Paul Sloan owns two licensed pain management clinics in South Florida. He says real patients are suffering.

“I am just beside myself dealing with patients who can’t get their medications," he says.

Sloan says, in its effort to reduce the number of pills sold in Florida, the federal Drug Enforcement Administration is intimidating people at every step of the drug supply chain. Last year, DEA agents raided two CVS stores in Sanford and suspended the license of their Lakeland-based distributor, because of the size of their oxycodone order.  

“There isn’t a doctor, a pharmacist or a wholesaler that is in Florida that is not terrified of the Drug Enforcement Administration," he says.

And pain patients like John Gibson, who lives in Wakulla Co., say they are the unintended victims of the crackdown. Gibson contracted an infection while volunteering to help Hurricane Katrina victims; it's left him in chronic pain. He says, he  filed a complaint with the Florida health department when several pharmacists wouldn’t fill his pain med prescriptions.
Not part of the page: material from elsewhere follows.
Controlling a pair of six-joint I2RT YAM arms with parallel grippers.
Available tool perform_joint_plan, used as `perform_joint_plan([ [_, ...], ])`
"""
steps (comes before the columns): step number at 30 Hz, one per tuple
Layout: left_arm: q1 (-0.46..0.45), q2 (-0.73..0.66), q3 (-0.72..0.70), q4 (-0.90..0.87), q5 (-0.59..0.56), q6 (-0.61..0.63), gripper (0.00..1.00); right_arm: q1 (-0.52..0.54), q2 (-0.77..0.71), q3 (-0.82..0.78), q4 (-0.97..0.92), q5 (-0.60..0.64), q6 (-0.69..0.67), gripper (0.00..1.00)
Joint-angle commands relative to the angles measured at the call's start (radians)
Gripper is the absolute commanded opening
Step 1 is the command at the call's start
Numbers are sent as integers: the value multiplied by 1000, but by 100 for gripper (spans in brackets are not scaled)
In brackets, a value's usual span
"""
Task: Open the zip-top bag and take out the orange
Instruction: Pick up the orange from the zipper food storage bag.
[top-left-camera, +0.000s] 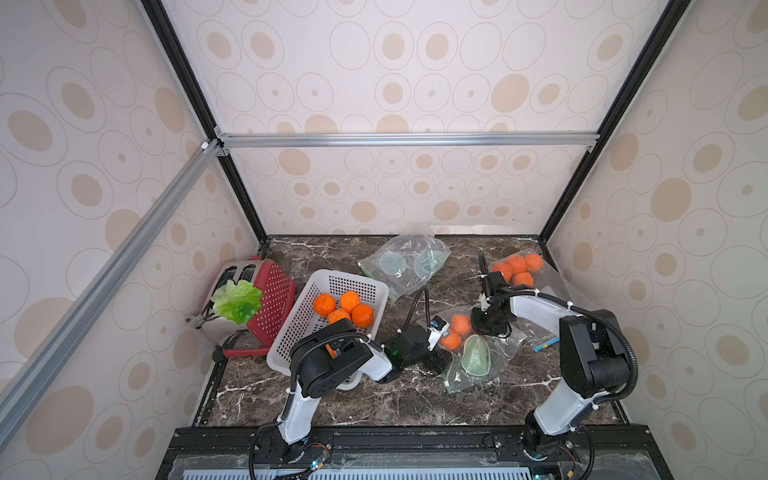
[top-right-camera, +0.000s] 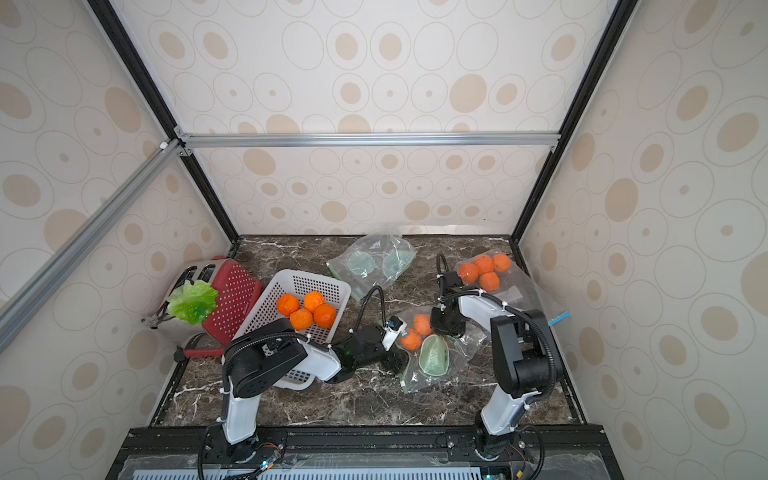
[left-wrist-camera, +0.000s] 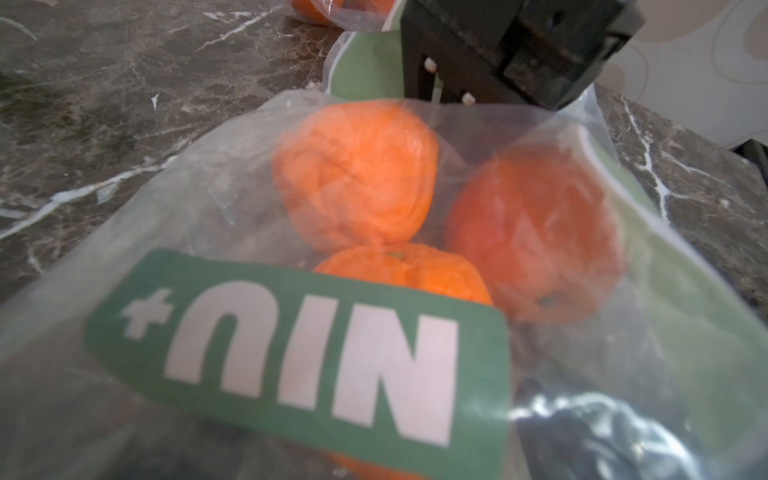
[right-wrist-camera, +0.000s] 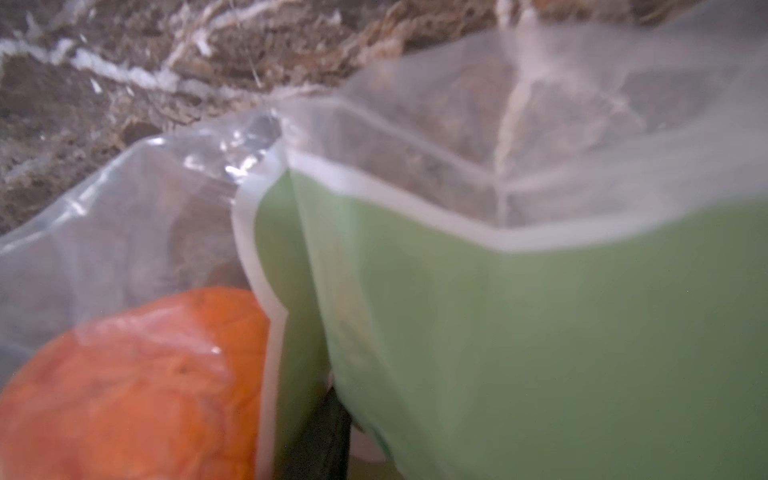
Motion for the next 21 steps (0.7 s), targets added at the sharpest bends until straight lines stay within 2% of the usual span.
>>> perform_joint_plan([
  [1,-21,11,35,-8,-26,37,99,15,-6,-15,-1,-43,-8,30],
  [10,-20,15,71,-29,-8,38,98,16,1,-25,4,-44,-12,29],
  [18,-24,-7,56,-31,-13,27,74,15,-3,-23,7,-25,-11,28],
  [21,-23,-37,43,-62,-10,27,60,14,0,-20,8,-21,-9,28],
])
“They weren’t at the doctor’s office when I took off my shoes and showed them my scars and showed them my deformed toes," he says.

Hillsborough Co. patient Donna Ratliff sent a similar complaint and got the following response in a letter from Florida Board of Medicine Executive Director Joy Tootle: “State law does not limit the amount of pain medications a pharmacy may stock or dispense. In addition, state law does not specify how pharmacists may decide to dispense the medications.”

Suzanne, the nurse from Naples with chronic back pain, says she feels she’s running out of options. She asked that her last name not be used because she's afraid the stigma attached to pain meds might keep hospitals from hiring her.

"And I’m not giving that up. I’m not going to go on disability," she says.  "But again, if I don’t have pain medication, I am disabled.”

Like all the patients who spoke to Florida Public Radio, she says she hopes drug enforcement agents can find a happy medium between stopping drug abuse and allowing legitimate patients to get the meds they need.